Selanjutnya Singh et al. (1986) mengembangkan model rumahtangga
pertanian (agricultural household model) khususnya dalam perilaku rumahtangga
pertanian. Rumahtangga diasumsikan memaksimumkan utilitas dengan kendala
pendapatan tunai, waktu dan teknologi produksi. Dengan menurunkan
keseimbangan pada rumahtangga dapat diperoleh fungsi penawaran output,
permintaan input dan permintaan komoditas, termasuk leisure. Penawaran output
dan permintaan input merupakan fungsi dari harga input, harga output dan
karakterisitik usahatani termasuk input tetap. Sedangkan permintaan komoditas
merupakan fungsi dari harga komoditas, full income dan karakterisitk
rumahtangga. Keputusan produksi sangat mempengaruhi keputusan konsumsi.
Model rumahtangga pertanian tersebut selanjutnya dikembangkan secara
empiris dengan menganalisis keterkaitan antara keputusan produksi dan konsumsi
dengan mengestimasi penawaran dan permintaan komoditas serta permintaan
input (Singh et al., 1986). Leisure merupakan salah satu produk yang dikonsumsi
selain komoditas pertanian dan non pertanian. Dari hasil kajian tersebut terdapat
perbedaan bahwa elastisitas harga sendiri terhadap konsumsi barang pertanian
bernilai positif di Malaysia dan bernilai negatif di Jepang dan Thailand.

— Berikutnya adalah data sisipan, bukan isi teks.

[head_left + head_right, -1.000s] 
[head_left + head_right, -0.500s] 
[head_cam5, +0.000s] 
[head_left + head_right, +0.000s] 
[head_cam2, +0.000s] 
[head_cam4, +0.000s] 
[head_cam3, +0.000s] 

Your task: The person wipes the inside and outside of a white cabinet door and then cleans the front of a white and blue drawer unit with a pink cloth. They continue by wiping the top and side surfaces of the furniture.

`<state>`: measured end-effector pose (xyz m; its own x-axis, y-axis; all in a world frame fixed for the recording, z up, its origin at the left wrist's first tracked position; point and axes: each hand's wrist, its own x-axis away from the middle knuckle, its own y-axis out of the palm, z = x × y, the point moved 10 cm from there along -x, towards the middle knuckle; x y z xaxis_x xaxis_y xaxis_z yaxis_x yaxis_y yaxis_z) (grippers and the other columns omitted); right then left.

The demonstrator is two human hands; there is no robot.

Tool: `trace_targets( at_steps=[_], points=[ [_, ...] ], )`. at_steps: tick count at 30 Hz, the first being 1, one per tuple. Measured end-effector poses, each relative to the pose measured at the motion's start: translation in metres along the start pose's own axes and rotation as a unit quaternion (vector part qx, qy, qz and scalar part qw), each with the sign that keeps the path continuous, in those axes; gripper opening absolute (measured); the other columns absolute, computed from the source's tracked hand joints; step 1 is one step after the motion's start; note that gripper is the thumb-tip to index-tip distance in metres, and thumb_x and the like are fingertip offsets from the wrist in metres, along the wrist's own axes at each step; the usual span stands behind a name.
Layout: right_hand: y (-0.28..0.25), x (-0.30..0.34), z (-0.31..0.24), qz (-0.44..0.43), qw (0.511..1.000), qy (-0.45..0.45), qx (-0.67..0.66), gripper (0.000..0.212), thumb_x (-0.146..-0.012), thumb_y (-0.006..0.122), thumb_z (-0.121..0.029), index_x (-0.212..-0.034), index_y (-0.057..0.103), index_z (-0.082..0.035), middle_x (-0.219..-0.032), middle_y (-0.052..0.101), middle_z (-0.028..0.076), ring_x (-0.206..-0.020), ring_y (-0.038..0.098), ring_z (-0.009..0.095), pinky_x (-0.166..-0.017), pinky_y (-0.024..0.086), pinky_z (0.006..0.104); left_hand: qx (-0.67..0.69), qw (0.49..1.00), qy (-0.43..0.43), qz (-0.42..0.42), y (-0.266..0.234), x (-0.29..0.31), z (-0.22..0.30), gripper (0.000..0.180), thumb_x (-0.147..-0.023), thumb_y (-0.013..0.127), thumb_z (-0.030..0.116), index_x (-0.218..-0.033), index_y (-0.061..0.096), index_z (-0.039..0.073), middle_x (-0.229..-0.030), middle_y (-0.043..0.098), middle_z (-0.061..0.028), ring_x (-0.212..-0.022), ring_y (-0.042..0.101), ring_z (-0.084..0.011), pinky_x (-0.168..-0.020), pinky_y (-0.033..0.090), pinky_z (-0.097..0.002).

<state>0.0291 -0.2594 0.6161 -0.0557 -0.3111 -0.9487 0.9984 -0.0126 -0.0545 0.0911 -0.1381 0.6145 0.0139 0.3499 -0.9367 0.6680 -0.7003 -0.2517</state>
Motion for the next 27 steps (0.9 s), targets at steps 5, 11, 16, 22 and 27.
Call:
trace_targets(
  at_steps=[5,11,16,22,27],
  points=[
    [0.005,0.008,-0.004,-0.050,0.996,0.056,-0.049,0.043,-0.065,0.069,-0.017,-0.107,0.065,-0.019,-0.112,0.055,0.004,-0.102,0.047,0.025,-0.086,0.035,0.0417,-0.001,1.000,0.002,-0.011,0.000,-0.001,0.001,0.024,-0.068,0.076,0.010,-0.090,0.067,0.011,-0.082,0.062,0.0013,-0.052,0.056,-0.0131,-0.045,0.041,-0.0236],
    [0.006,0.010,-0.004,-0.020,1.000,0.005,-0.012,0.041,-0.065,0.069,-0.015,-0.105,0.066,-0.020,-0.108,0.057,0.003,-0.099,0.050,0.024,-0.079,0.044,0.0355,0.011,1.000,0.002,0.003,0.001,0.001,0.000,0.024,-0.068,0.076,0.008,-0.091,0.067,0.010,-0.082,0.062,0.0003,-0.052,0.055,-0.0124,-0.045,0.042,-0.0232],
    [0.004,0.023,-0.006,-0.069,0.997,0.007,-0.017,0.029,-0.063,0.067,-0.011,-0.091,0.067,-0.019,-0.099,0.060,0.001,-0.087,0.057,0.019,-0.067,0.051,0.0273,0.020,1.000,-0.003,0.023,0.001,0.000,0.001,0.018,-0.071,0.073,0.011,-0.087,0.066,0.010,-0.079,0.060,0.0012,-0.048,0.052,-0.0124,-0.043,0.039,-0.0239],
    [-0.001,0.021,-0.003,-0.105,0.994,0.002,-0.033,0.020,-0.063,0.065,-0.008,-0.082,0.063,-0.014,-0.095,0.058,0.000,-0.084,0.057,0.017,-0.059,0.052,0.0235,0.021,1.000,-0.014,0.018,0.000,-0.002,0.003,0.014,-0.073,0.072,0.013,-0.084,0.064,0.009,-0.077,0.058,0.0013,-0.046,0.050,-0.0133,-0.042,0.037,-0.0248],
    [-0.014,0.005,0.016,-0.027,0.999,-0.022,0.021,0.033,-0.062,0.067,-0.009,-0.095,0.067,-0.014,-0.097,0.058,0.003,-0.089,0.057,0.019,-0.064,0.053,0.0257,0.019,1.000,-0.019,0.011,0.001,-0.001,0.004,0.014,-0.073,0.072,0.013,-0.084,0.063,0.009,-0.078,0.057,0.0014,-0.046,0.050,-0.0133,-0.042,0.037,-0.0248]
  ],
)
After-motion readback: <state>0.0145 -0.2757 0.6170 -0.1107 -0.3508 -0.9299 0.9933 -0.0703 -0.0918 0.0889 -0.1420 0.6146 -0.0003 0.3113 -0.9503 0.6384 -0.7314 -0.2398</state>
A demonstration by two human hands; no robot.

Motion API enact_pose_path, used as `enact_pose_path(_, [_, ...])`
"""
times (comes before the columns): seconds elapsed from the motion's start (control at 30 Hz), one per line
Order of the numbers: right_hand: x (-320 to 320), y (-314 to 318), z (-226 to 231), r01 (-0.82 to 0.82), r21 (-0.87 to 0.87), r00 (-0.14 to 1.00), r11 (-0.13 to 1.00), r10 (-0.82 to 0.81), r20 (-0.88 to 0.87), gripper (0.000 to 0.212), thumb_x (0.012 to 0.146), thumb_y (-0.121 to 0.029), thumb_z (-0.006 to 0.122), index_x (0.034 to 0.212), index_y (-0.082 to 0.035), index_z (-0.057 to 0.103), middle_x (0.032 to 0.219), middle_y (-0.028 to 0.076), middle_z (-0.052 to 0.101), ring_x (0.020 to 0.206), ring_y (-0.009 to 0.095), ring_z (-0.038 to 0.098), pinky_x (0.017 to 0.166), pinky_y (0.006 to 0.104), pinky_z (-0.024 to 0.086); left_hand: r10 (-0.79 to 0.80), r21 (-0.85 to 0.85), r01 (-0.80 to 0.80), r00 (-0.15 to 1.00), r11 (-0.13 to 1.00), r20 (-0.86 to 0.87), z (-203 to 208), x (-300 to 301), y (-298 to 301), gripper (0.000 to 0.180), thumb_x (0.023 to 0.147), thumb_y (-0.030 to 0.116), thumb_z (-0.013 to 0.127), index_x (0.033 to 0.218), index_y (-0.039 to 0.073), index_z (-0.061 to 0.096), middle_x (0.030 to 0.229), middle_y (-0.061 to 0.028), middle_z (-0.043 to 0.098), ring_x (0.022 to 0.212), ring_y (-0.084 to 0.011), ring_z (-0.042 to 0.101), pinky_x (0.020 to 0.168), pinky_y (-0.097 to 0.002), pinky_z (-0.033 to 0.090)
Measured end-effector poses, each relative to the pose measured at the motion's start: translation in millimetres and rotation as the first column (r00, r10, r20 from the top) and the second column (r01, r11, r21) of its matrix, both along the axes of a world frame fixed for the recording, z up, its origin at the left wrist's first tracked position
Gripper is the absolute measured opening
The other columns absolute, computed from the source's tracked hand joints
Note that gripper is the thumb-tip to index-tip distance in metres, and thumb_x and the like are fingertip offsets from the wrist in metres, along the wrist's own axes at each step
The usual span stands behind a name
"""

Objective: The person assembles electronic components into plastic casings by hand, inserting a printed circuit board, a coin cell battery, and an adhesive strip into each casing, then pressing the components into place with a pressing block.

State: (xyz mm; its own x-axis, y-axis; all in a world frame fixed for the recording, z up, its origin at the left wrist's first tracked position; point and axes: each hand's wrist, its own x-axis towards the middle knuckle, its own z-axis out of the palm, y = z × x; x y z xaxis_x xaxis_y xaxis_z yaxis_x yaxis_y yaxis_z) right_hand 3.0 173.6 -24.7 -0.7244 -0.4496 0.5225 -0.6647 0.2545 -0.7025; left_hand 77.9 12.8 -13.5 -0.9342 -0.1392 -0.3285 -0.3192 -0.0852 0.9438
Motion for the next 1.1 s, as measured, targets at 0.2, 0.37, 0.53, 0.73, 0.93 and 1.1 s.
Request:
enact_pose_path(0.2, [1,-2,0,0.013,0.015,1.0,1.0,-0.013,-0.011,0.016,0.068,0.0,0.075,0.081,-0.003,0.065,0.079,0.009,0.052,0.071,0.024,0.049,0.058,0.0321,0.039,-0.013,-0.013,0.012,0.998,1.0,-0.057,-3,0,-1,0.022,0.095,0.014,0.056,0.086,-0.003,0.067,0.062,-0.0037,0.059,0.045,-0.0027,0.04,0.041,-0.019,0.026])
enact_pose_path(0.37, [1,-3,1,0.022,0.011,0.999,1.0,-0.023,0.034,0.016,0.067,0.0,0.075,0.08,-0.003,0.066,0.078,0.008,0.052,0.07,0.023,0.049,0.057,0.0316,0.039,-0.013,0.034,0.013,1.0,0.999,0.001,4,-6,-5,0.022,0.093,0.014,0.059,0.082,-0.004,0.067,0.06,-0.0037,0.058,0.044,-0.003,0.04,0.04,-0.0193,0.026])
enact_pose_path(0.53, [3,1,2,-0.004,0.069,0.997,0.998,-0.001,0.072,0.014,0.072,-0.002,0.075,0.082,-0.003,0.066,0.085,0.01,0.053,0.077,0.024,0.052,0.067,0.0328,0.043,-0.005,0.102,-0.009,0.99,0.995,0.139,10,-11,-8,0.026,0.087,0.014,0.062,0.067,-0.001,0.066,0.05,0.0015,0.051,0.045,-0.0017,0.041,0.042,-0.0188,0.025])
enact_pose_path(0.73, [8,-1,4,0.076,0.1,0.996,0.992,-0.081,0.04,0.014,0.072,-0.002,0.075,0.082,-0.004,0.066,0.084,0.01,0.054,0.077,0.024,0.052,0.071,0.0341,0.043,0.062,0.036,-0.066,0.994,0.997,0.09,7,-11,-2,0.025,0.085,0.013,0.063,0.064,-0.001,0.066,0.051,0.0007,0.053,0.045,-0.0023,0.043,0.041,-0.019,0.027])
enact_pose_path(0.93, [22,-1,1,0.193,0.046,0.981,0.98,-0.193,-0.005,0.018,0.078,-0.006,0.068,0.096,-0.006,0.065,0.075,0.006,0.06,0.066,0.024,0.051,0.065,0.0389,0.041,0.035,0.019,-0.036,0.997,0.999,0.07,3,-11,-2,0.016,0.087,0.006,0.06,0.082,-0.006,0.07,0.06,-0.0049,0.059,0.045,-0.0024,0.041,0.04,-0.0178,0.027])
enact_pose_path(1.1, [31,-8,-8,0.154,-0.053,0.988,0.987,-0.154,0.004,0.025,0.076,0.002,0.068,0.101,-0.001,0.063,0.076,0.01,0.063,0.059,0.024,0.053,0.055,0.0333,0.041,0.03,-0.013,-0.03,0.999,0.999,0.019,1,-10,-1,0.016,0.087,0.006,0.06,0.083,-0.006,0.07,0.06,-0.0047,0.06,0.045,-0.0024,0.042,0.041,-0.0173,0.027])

Pada umumnya model rumahtangga petani yang sudah dilakukan tersebut
Subramanian (1986) dalam Singh et al.(1986) dan Sawit (1993) mengembangkan
model rumahtangga dengan mengkaji multicrop pada rumahtangga petani. Selain
multicrop, Sawit (1993), Leones dan Feldman (1998) juga mengembangkan
model dengan mempertimbangkan multiemployment yang diukur dari pendapatan
yang berasal dari pertanian, non pertanian maupun non aktivitas seperti kiriman
uang dan penyewaan aset.
Dalam analisis kebijakan pada model ekonomi rumahtangga, Taylor dan
Adelman (2003) mengkaji pengaruh kebijakan penurunan harga dasar barang
pokok dan transfer pendapatan terhadap produksi dan pendapatan rumahtangga.
Penurunan harga dasar barang pokok menyebabkan penurunan output barang
pokok, permintaan tenaga kerja, pendapatan rumahtangga, permintaan konsumsi
(cash crop, market good dan leisure) dan market surplus barang pokok.
Sedangkan adanya transfer pendapatan menyebabkan adanya peningkatan pada
indikator tersebut di atas kecuali market surplus dan cash crop.
Dari segi metoda, model ekonomi rumahtangga selanjutnya telah
dikembangkan dengan menggunakan persamaan simultan seperti yang dilakukan
oleh Pradhan dan Quilkey (1985), dengan mengkaitkan adopsi teknologi dengan
keputusan produksi, konsumsi dan penggunaan input serta dilakukan simulasi
terhadap skenario kebijakan. Metoda tersebut selanjutnya digunakan oleh Basit
(1996), Hardono (2002), Kusnadi (2005), Asmarantaka (2007) dan Bakir (2007).
Sedangkan Hendratno (2006) dan Sawit (1993) menganalisis rumahtangga petani
tetapi tidak menggunakan persamaan simultan.
Selanjutnya Fabella (1986) menyatakan terdapat ketergantungan antara
keputusan terkait melalui tingkat pendapatan yang dicapai dalam produksi.
Apabila solusi blok produksi dapat ditentukan sebelum solusi blok konsumsi
maka dinamakan blok recursive system. Dalam recursive system, keputusan
konsumsi tidak memberikan pengaruh balik (feed back) terhadap keputusan
produksi, atau keputusan produksi terpisah (independent) dari keputusan
konsumsi. Konsep recursive identik dengan konsep model separable seperti yang
dikemukakan oleh Wik et al. (1998) bahwa pada model separable semua harga
adalah exogenous dan keputusan produksi bebas dari keputusan konsumsi.
Sementara itu Lofgren dan Robinson (1999) mengembangkan model
rumahtangga non separable dengan biaya transaksi sebagai endogenous dan
menggunakan Computable General Equilibrium (CGE). Keputusan produksi dan
konsumsi pada rumahtangga petani bersifat non separable mengindikasikan
ketidaksempurnaan pasar, sedangkan harga ditentukan secara endogenous oleh
interaksi permintaan dan penawaran. Sementara itu perilaku dari rumahtangga
antar waktu (intertemporal) telah dikaji oleh Mazzocco (2001).